English publisher and folklorist (1856–1910)

Alfred Trübner Nutt (22 November 1856 – 21 May 1910) was an English publisher, folklorist, and scholar of Arthurian literature and Celtic studies. Born into a publishing family in London, he succeeded to his father's firm, David Nutt, in 1878. He founded The Folk-Lore Journal, served as president of The Folklore Society, and wrote on the Celtic origins of the Grail legend. He was also involved in the establishment of the Irish Texts Society. Nutt drowned in the Seine in 1910 while trying to rescue his son.

== Biography ==
=== Early life and education ===
Alfred Trübner Nutt was born in London on 22 November 1856, the eldest, and only surviving, son of bookseller and publisher David Nutt. His mother, Ellen Nutt, was the granddaughter of another publisher, William Miller.

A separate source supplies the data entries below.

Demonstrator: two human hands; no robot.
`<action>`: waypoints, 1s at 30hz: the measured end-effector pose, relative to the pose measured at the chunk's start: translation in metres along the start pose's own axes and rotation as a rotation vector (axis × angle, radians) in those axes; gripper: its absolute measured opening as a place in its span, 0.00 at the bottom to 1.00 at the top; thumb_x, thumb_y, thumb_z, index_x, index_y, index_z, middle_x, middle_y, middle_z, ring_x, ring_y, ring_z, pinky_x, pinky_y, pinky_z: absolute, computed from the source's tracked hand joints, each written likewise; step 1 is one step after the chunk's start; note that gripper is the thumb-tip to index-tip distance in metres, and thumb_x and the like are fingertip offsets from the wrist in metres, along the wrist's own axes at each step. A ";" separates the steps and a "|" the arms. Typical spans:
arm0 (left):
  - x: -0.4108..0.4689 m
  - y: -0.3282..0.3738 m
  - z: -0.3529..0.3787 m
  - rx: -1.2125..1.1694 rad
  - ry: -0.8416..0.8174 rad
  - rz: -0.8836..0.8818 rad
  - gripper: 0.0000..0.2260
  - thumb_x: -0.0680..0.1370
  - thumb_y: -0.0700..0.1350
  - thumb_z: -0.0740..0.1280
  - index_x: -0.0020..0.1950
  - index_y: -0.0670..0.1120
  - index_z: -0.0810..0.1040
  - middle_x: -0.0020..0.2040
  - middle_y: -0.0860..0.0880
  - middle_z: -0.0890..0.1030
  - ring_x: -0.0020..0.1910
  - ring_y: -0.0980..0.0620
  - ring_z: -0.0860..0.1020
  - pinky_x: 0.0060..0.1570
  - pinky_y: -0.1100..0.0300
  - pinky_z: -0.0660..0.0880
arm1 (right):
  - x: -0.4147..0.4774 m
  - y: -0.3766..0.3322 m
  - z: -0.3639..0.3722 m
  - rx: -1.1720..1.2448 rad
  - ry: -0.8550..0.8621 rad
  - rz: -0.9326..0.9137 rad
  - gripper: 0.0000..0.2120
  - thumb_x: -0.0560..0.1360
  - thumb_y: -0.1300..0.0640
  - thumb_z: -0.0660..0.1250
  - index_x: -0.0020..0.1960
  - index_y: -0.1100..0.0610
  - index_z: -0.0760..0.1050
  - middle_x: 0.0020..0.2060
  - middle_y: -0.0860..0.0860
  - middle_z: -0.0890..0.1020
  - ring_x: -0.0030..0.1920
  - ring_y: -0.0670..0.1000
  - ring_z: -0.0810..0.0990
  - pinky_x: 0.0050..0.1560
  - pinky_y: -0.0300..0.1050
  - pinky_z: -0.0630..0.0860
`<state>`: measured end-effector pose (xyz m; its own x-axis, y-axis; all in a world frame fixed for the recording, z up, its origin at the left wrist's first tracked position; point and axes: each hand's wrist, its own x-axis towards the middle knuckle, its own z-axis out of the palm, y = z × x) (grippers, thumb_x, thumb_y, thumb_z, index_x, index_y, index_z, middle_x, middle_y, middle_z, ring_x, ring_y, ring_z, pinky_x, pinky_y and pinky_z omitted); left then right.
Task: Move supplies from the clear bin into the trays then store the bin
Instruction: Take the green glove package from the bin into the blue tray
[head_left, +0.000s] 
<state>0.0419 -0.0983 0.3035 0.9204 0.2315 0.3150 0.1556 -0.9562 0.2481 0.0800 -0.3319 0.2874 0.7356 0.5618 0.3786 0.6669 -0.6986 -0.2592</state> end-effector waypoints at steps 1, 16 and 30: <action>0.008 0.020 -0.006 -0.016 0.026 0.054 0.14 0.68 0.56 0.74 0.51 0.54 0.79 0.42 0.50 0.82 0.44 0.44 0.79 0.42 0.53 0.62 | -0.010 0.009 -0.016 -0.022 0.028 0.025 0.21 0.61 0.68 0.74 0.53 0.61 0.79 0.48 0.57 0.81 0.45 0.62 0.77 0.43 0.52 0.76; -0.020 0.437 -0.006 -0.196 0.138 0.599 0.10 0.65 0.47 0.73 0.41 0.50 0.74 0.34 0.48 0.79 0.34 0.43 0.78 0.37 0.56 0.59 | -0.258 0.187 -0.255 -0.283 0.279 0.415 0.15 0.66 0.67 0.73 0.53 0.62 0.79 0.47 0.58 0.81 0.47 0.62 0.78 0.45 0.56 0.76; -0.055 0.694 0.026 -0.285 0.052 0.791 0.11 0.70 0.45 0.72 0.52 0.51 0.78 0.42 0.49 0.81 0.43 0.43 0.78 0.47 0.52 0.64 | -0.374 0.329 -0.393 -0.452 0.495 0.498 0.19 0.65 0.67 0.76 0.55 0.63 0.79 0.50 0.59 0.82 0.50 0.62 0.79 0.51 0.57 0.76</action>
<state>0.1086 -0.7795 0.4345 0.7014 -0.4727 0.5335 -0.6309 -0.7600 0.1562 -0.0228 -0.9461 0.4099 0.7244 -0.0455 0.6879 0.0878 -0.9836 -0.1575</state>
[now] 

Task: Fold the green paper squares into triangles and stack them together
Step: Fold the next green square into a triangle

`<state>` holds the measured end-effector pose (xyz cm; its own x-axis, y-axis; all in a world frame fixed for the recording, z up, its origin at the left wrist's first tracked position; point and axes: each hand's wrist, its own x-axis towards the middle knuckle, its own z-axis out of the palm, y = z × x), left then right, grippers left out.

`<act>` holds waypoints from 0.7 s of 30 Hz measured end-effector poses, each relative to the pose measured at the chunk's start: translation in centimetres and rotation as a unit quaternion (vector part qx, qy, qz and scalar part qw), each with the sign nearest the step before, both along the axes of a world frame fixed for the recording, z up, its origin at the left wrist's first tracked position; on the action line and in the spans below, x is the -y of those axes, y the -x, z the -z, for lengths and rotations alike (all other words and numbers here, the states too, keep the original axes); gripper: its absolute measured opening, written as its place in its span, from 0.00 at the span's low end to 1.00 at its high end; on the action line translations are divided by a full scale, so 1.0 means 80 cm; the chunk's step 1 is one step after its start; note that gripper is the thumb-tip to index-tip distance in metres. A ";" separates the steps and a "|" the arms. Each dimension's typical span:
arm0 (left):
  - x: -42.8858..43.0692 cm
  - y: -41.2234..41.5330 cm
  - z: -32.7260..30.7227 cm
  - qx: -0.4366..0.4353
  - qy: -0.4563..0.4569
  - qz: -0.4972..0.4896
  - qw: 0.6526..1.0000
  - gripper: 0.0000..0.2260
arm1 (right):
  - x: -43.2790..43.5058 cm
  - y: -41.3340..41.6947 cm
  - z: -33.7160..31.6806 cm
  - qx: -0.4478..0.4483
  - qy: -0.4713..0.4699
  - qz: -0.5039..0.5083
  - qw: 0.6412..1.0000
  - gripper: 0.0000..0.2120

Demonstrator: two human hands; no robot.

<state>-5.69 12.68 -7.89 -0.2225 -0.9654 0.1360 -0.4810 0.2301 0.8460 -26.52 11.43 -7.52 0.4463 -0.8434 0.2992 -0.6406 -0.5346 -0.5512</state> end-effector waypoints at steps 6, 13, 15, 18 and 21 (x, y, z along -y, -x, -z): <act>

His middle name came from his father's publishing partnership with Nicholas Trübner.

Nutt was educated at the University College School, London, and the Collège de Vitry-le-François in Vitry-le-François, France.

=== Career ===
Nutt spent three years in a business apprenticeship in Leipzig, Berlin, and Paris before taking over his late father's business in 1878. He founded The Folk-Lore Journal (later Folk-Lore) and was elected president of The Folklore Society in 1897 and 1898.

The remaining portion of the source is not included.